TASK INSTRUCTIONS: Restate the material verbatim, every line included.

SUPPLIED RECORDS:
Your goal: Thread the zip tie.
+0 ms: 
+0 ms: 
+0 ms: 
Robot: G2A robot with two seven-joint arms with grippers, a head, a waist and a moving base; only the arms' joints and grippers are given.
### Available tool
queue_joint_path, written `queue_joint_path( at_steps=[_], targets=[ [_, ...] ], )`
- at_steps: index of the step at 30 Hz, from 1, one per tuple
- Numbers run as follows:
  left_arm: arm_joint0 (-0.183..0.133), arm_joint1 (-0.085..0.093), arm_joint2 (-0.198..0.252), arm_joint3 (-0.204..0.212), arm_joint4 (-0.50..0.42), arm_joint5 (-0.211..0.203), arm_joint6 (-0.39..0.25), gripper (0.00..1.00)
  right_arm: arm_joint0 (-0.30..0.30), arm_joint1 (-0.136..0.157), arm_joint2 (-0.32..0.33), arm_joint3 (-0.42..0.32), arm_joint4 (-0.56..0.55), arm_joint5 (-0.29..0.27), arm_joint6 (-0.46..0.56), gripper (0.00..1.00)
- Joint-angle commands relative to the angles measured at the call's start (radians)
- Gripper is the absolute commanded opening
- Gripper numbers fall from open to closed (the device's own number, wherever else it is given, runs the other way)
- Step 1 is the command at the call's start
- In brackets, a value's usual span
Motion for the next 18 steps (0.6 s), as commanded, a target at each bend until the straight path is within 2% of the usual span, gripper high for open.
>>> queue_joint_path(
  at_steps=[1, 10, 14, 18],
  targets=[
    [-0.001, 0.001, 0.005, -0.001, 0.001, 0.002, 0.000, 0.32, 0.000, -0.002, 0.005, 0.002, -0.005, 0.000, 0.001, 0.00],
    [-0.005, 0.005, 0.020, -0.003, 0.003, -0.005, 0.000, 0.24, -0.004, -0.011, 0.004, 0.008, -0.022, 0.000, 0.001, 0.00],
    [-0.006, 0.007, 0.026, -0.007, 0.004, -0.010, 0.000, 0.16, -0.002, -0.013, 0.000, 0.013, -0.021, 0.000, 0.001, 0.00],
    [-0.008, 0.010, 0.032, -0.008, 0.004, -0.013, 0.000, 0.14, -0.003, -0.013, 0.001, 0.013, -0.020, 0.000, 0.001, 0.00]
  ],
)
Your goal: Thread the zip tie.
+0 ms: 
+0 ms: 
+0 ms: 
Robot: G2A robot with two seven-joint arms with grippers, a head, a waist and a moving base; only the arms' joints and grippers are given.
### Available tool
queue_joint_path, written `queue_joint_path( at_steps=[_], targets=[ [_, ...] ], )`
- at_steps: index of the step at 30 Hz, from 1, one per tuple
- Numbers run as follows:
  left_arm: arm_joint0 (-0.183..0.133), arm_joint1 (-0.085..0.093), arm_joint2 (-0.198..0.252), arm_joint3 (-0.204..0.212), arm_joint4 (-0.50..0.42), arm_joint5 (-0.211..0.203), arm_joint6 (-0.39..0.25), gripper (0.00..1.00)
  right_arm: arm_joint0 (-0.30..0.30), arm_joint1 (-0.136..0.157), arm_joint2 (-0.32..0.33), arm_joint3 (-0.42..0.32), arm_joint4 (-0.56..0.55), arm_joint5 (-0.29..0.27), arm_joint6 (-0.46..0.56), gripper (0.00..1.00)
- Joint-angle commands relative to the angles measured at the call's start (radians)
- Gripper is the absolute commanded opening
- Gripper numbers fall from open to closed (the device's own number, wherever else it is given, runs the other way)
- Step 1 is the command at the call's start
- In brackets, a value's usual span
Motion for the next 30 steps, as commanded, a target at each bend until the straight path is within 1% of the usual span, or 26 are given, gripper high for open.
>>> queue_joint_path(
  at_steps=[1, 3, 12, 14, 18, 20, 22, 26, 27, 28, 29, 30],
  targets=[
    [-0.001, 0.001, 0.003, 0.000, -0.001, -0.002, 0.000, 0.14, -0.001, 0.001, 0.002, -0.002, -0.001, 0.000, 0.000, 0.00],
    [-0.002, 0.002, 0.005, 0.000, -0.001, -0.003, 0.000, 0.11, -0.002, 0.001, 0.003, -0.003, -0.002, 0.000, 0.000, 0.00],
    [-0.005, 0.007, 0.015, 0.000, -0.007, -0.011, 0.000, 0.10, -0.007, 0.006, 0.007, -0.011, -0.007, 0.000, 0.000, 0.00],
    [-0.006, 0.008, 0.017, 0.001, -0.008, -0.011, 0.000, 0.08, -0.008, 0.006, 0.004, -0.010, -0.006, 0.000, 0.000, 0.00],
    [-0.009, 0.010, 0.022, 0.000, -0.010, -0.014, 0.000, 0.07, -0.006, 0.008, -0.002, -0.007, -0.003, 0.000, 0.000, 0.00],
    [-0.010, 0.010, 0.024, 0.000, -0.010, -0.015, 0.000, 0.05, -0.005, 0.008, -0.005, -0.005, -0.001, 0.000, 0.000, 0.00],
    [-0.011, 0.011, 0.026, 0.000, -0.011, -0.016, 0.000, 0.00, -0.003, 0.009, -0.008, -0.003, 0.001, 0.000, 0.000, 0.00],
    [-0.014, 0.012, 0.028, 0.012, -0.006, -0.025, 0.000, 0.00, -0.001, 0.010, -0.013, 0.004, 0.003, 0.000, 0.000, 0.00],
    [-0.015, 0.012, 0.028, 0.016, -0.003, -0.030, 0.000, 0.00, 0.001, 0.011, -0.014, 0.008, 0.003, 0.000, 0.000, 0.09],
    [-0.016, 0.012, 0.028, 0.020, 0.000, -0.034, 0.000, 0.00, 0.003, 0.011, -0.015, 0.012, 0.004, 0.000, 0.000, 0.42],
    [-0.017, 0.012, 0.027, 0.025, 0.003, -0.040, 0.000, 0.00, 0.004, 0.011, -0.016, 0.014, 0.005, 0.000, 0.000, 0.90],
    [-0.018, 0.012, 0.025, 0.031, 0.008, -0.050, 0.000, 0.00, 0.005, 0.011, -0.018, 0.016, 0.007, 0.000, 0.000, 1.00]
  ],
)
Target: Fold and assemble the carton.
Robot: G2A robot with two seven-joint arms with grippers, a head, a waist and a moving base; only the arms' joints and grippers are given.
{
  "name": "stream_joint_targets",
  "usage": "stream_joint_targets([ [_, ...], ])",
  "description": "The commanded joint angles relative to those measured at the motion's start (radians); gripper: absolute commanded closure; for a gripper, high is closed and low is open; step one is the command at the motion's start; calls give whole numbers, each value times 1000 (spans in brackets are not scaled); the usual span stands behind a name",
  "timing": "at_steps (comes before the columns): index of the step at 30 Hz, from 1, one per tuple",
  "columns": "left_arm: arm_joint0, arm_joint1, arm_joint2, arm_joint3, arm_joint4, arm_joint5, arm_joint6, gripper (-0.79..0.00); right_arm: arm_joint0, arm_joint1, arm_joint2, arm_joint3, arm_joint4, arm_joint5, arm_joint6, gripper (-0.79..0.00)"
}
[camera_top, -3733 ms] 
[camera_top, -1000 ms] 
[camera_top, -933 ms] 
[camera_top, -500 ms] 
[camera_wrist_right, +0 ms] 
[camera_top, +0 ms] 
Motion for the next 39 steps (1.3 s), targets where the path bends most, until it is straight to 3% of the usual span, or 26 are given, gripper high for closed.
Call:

ANSWER TO THE PROBLEM:
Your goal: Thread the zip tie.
+0 ms: 
+0 ms: 
+0 ms: 
Robot: G2A robot with two seven-joint arms with grippers, a head, a waist and a moving base; only the arms' joints and grippers are given.
### Available tool
queue_joint_path, written `queue_joint_path( at_steps=[_], targets=[ [_, ...] ], )`
- at_steps: index of the step at 30 Hz, from 1, one per tuple
- Numbers run as follows:
  left_arm: arm_joint0 (-0.183..0.133), arm_joint1 (-0.085..0.093), arm_joint2 (-0.198..0.252), arm_joint3 (-0.204..0.212), arm_joint4 (-0.50..0.42), arm_joint5 (-0.211..0.203), arm_joint6 (-0.39..0.25), gripper (0.00..1.00)
  right_arm: arm_joint0 (-0.30..0.30), arm_joint1 (-0.136..0.157), arm_joint2 (-0.32..0.33), arm_joint3 (-0.42..0.32), arm_joint4 (-0.56..0.55), arm_joint5 (-0.29..0.27), arm_joint6 (-0.46..0.56), gripper (0.00..1.00)
- Joint-angle commands relative to the angles measured at the call's start (radians)
- Gripper is the absolute commanded opening
- Gripper numbers fall from open to closed (the device's own number, wherever else it is given, runs the other way)
- Step 1 is the command at the call's start
- In brackets, a value's usual span
Motion for the next 18 steps (0.6 s), as commanded, a target at each bend until the straight path is within 2% of the usual span, gripper high for open.
>>> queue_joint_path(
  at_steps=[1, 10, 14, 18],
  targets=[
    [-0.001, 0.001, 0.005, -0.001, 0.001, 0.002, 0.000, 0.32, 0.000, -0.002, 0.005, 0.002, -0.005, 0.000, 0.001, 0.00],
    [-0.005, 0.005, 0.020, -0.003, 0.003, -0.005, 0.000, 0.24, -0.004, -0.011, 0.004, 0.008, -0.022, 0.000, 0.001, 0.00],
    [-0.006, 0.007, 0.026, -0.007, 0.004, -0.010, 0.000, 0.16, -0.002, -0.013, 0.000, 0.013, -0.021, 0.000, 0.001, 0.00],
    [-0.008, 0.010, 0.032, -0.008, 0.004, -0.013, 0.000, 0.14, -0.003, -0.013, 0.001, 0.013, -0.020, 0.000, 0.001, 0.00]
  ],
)
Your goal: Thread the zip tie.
+0 ms: 
+0 ms: 
+0 ms: 
Robot: G2A robot with two seven-joint arms with grippers, a head, a waist and a moving base; only the arms' joints and grippers are given.
### Available tool
queue_joint_path, written `queue_joint_path( at_steps=[_], targets=[ [_, ...] ], )`
- at_steps: index of the step at 30 Hz, from 1, one per tuple
- Numbers run as follows:
  left_arm: arm_joint0 (-0.183..0.133), arm_joint1 (-0.085..0.093), arm_joint2 (-0.198..0.252), arm_joint3 (-0.204..0.212), arm_joint4 (-0.50..0.42), arm_joint5 (-0.211..0.203), arm_joint6 (-0.39..0.25), gripper (0.00..1.00)
  right_arm: arm_joint0 (-0.30..0.30), arm_joint1 (-0.136..0.157), arm_joint2 (-0.32..0.33), arm_joint3 (-0.42..0.32), arm_joint4 (-0.56..0.55), arm_joint5 (-0.29..0.27), arm_joint6 (-0.46..0.56), gripper (0.00..1.00)
- Joint-angle commands relative to the angles measured at the call's start (radians)
- Gripper is the absolute commanded opening
- Gripper numbers fall from open to closed (the device's own number, wherever else it is given, runs the other way)
- Step 1 is the command at the call's start
- In brackets, a value's usual span
Motion for the next 30 steps, as commanded, a target at each bend until the straight path is within 1% of the usual span, or 26 are given, gripper high for open.
>>> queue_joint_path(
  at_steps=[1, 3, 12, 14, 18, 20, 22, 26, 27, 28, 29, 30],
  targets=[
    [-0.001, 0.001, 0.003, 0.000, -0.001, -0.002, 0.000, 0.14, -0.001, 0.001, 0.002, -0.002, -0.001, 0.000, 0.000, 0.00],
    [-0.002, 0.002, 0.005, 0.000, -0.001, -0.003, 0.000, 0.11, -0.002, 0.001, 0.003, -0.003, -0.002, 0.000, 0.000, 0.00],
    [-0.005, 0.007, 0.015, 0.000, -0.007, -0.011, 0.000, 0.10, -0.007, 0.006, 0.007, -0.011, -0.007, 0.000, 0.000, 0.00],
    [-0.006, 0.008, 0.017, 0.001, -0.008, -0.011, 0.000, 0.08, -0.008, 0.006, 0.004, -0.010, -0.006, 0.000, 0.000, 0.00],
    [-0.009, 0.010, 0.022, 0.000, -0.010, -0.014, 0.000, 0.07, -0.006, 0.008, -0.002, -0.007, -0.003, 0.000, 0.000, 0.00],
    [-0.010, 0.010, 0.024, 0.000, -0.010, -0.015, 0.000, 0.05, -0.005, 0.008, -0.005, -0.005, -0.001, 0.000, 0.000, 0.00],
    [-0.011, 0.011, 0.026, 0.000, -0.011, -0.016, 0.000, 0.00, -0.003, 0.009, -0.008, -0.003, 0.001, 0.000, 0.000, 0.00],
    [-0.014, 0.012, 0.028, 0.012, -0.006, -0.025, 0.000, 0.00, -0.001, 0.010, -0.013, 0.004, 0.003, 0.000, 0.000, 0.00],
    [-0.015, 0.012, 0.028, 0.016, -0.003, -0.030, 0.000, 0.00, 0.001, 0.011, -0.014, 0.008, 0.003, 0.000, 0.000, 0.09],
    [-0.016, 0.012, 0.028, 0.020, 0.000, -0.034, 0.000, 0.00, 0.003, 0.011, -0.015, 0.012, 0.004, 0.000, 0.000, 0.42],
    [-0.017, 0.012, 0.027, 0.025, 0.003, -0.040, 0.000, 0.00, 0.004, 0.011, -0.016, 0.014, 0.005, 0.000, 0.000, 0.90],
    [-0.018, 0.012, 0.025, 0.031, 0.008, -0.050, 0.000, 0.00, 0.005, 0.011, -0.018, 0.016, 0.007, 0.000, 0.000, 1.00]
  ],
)
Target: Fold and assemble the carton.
Robot: G2A robot with two seven-joint arms with grippers, a head, a waist and a moving base; only the arms' joints and grippers are given.
{
  "name": "stream_joint_targets",
  "usage": "stream_joint_targets([ [_, ...], ])",
  "description": "The commanded joint angles relative to those measured at the motion's start (radians); gripper: absolute commanded closure; for a gripper, high is closed and low is open; step one is the command at the motion's start; calls give whole numbers, each value times 1000 (spans in brackets are not scaled); the usual span stands behind a name",
  "timing": "at_steps (comes before the columns): index of the step at 30 Hz, from 1, one per tuple",
  "columns": "left_arm: arm_joint0, arm_joint1, arm_joint2, arm_joint3, arm_joint4, arm_joint5, arm_joint6, gripper (-0.79..0.00); right_arm: arm_joint0, arm_joint1, arm_joint2, arm_joint3, arm_joint4, arm_joint5, arm_joint6, gripper (-0.79..0.00)"
}
[camera_top, -3733 ms] 
[camera_top, -1000 ms] 
[camera_top, -933 ms] 
[camera_top, -500 ms] 
[camera_wrist_right, +0 ms] 
[camera_top, +0 ms] 
Motion for the next 39 steps (1.3 s), targets where the path bends most, until it is straight to 3% of the usual span, or 26 are given, gripper high for closed.
Call:

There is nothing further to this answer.